One of the most common medical conditions in the world is low back pain. As a matter of fact, acute low back pain is one issue we all will have to experience at least once in our lives. It also is true that for some people, the pain associated with low back pain can be unbearable. Fortunately, majority of the cases will get better in time, mostly ranging from two to about ten weeks without the need of serious medical intervention.

Now what if you have been suffering from low back pain for more than a couple of months now and yet there seems to be no progress at all? There are countless cases of patients with low back pain like you who wonder if they really have to seek a medical professional’s advice to finally get rid of the condition.

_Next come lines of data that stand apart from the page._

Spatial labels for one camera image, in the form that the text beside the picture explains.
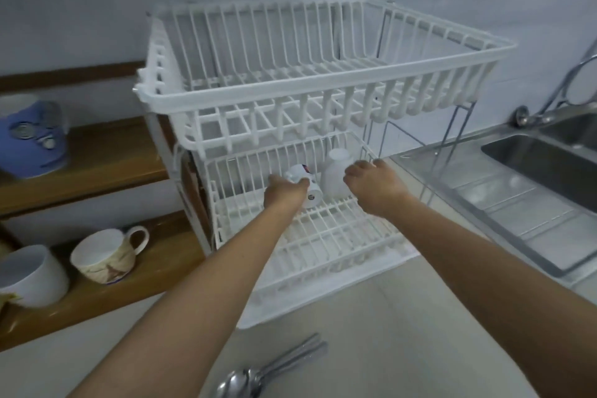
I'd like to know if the person's right hand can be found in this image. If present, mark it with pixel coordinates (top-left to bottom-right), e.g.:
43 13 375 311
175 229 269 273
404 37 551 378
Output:
344 159 414 217

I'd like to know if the person's left hand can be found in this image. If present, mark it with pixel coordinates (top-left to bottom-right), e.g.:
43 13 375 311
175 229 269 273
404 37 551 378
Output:
263 177 311 216

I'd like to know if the white printed mug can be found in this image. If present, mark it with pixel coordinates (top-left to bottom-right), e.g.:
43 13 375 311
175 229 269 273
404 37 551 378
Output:
284 163 323 210

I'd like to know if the person's left forearm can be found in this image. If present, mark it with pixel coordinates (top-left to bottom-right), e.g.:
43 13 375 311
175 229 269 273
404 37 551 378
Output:
67 201 301 398

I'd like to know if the person's right forearm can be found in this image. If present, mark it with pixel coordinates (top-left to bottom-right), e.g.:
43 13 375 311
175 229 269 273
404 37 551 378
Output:
365 195 597 398

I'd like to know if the plain white cup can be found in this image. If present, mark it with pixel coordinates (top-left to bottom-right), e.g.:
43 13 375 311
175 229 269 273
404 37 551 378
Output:
321 148 356 203

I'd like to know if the small white plastic rack basket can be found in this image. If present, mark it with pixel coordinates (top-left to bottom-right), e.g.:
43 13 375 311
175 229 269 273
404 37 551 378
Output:
174 130 411 291

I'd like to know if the large white plastic rack basket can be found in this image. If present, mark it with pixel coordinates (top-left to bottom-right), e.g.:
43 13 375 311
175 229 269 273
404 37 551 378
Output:
133 0 519 152

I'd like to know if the white drip tray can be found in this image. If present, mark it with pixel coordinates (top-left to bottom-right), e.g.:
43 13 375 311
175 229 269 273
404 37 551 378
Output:
235 239 423 330

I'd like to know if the stainless steel sink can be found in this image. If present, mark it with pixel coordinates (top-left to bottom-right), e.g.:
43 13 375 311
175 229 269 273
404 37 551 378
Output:
389 103 597 306

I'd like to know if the steel spoon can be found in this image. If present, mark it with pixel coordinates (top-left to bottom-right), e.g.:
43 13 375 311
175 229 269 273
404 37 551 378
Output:
213 333 322 398
259 345 328 398
246 341 326 398

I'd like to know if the wooden shelf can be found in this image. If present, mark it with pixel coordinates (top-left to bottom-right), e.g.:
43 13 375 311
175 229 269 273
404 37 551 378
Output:
0 61 208 353

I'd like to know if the cream patterned teacup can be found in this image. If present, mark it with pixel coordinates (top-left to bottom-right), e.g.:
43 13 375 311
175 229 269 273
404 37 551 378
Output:
70 225 150 285

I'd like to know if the steel faucet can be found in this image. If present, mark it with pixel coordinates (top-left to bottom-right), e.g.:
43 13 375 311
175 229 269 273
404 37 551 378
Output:
514 39 597 129

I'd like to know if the blue kitchen appliance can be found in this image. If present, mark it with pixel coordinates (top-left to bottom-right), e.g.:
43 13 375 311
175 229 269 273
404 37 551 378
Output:
0 99 71 180

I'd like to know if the white bowl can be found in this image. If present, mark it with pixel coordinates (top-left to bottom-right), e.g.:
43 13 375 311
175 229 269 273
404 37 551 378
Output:
0 244 70 309

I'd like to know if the metal rack frame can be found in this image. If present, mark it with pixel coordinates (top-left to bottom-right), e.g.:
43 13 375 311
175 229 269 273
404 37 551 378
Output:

While it is true that a spine surgeon will have to be consulted in the most serious of cases, the traditional process usually begins with a physical examination to be performed by the family doctor or any primary care physician. The reason why it makes sense to visit the family doctor first is because he/she can prescribe you medications that can help with the pain, but mostly, he/she can only offer non-steroidal anti-inflammatory drugs as well as non-narcotic pain medications for severe episodes. This doctor also has the option of prescribing physical therapy for you or a visit to the chiropractor.

When To See the Surgeon

The decision to consult a spine surgeon for a possible back surgery can only be made after it is verified under an imaging study and the surfacing of the symptoms that you in fact are in need of a more serious treatment procedure. The idea is to figure out if there is in fact an identifiable anatomic cause for the low back pain, and to do that, there’s a need to undergo advanced medical and laboratory tests like discography, MRI, and routine flexion extension films for instability. But if that identifiable anatomic cause isn’t there, it means surgery won’t be an option.

Remember that if the non-surgical treatments don’t help in alleviating your pain, it doesn’t automatically translate to having spine surgery. But once proof is present that surgery is needed, the decision to be subjected to it lies in your hands since you’re the one suffering from the pain in your lower back. So, even if the spine surgeon wants you to have surgery, you still have all the right in the world to refuse, regardless of what your reasons are.

But for the sake of discussion, you might want to give a minimally invasive back surgery a serious consideration if your ability to function normally is already hindered by your lower back pain and if taking narcotic pain medication isn’t working.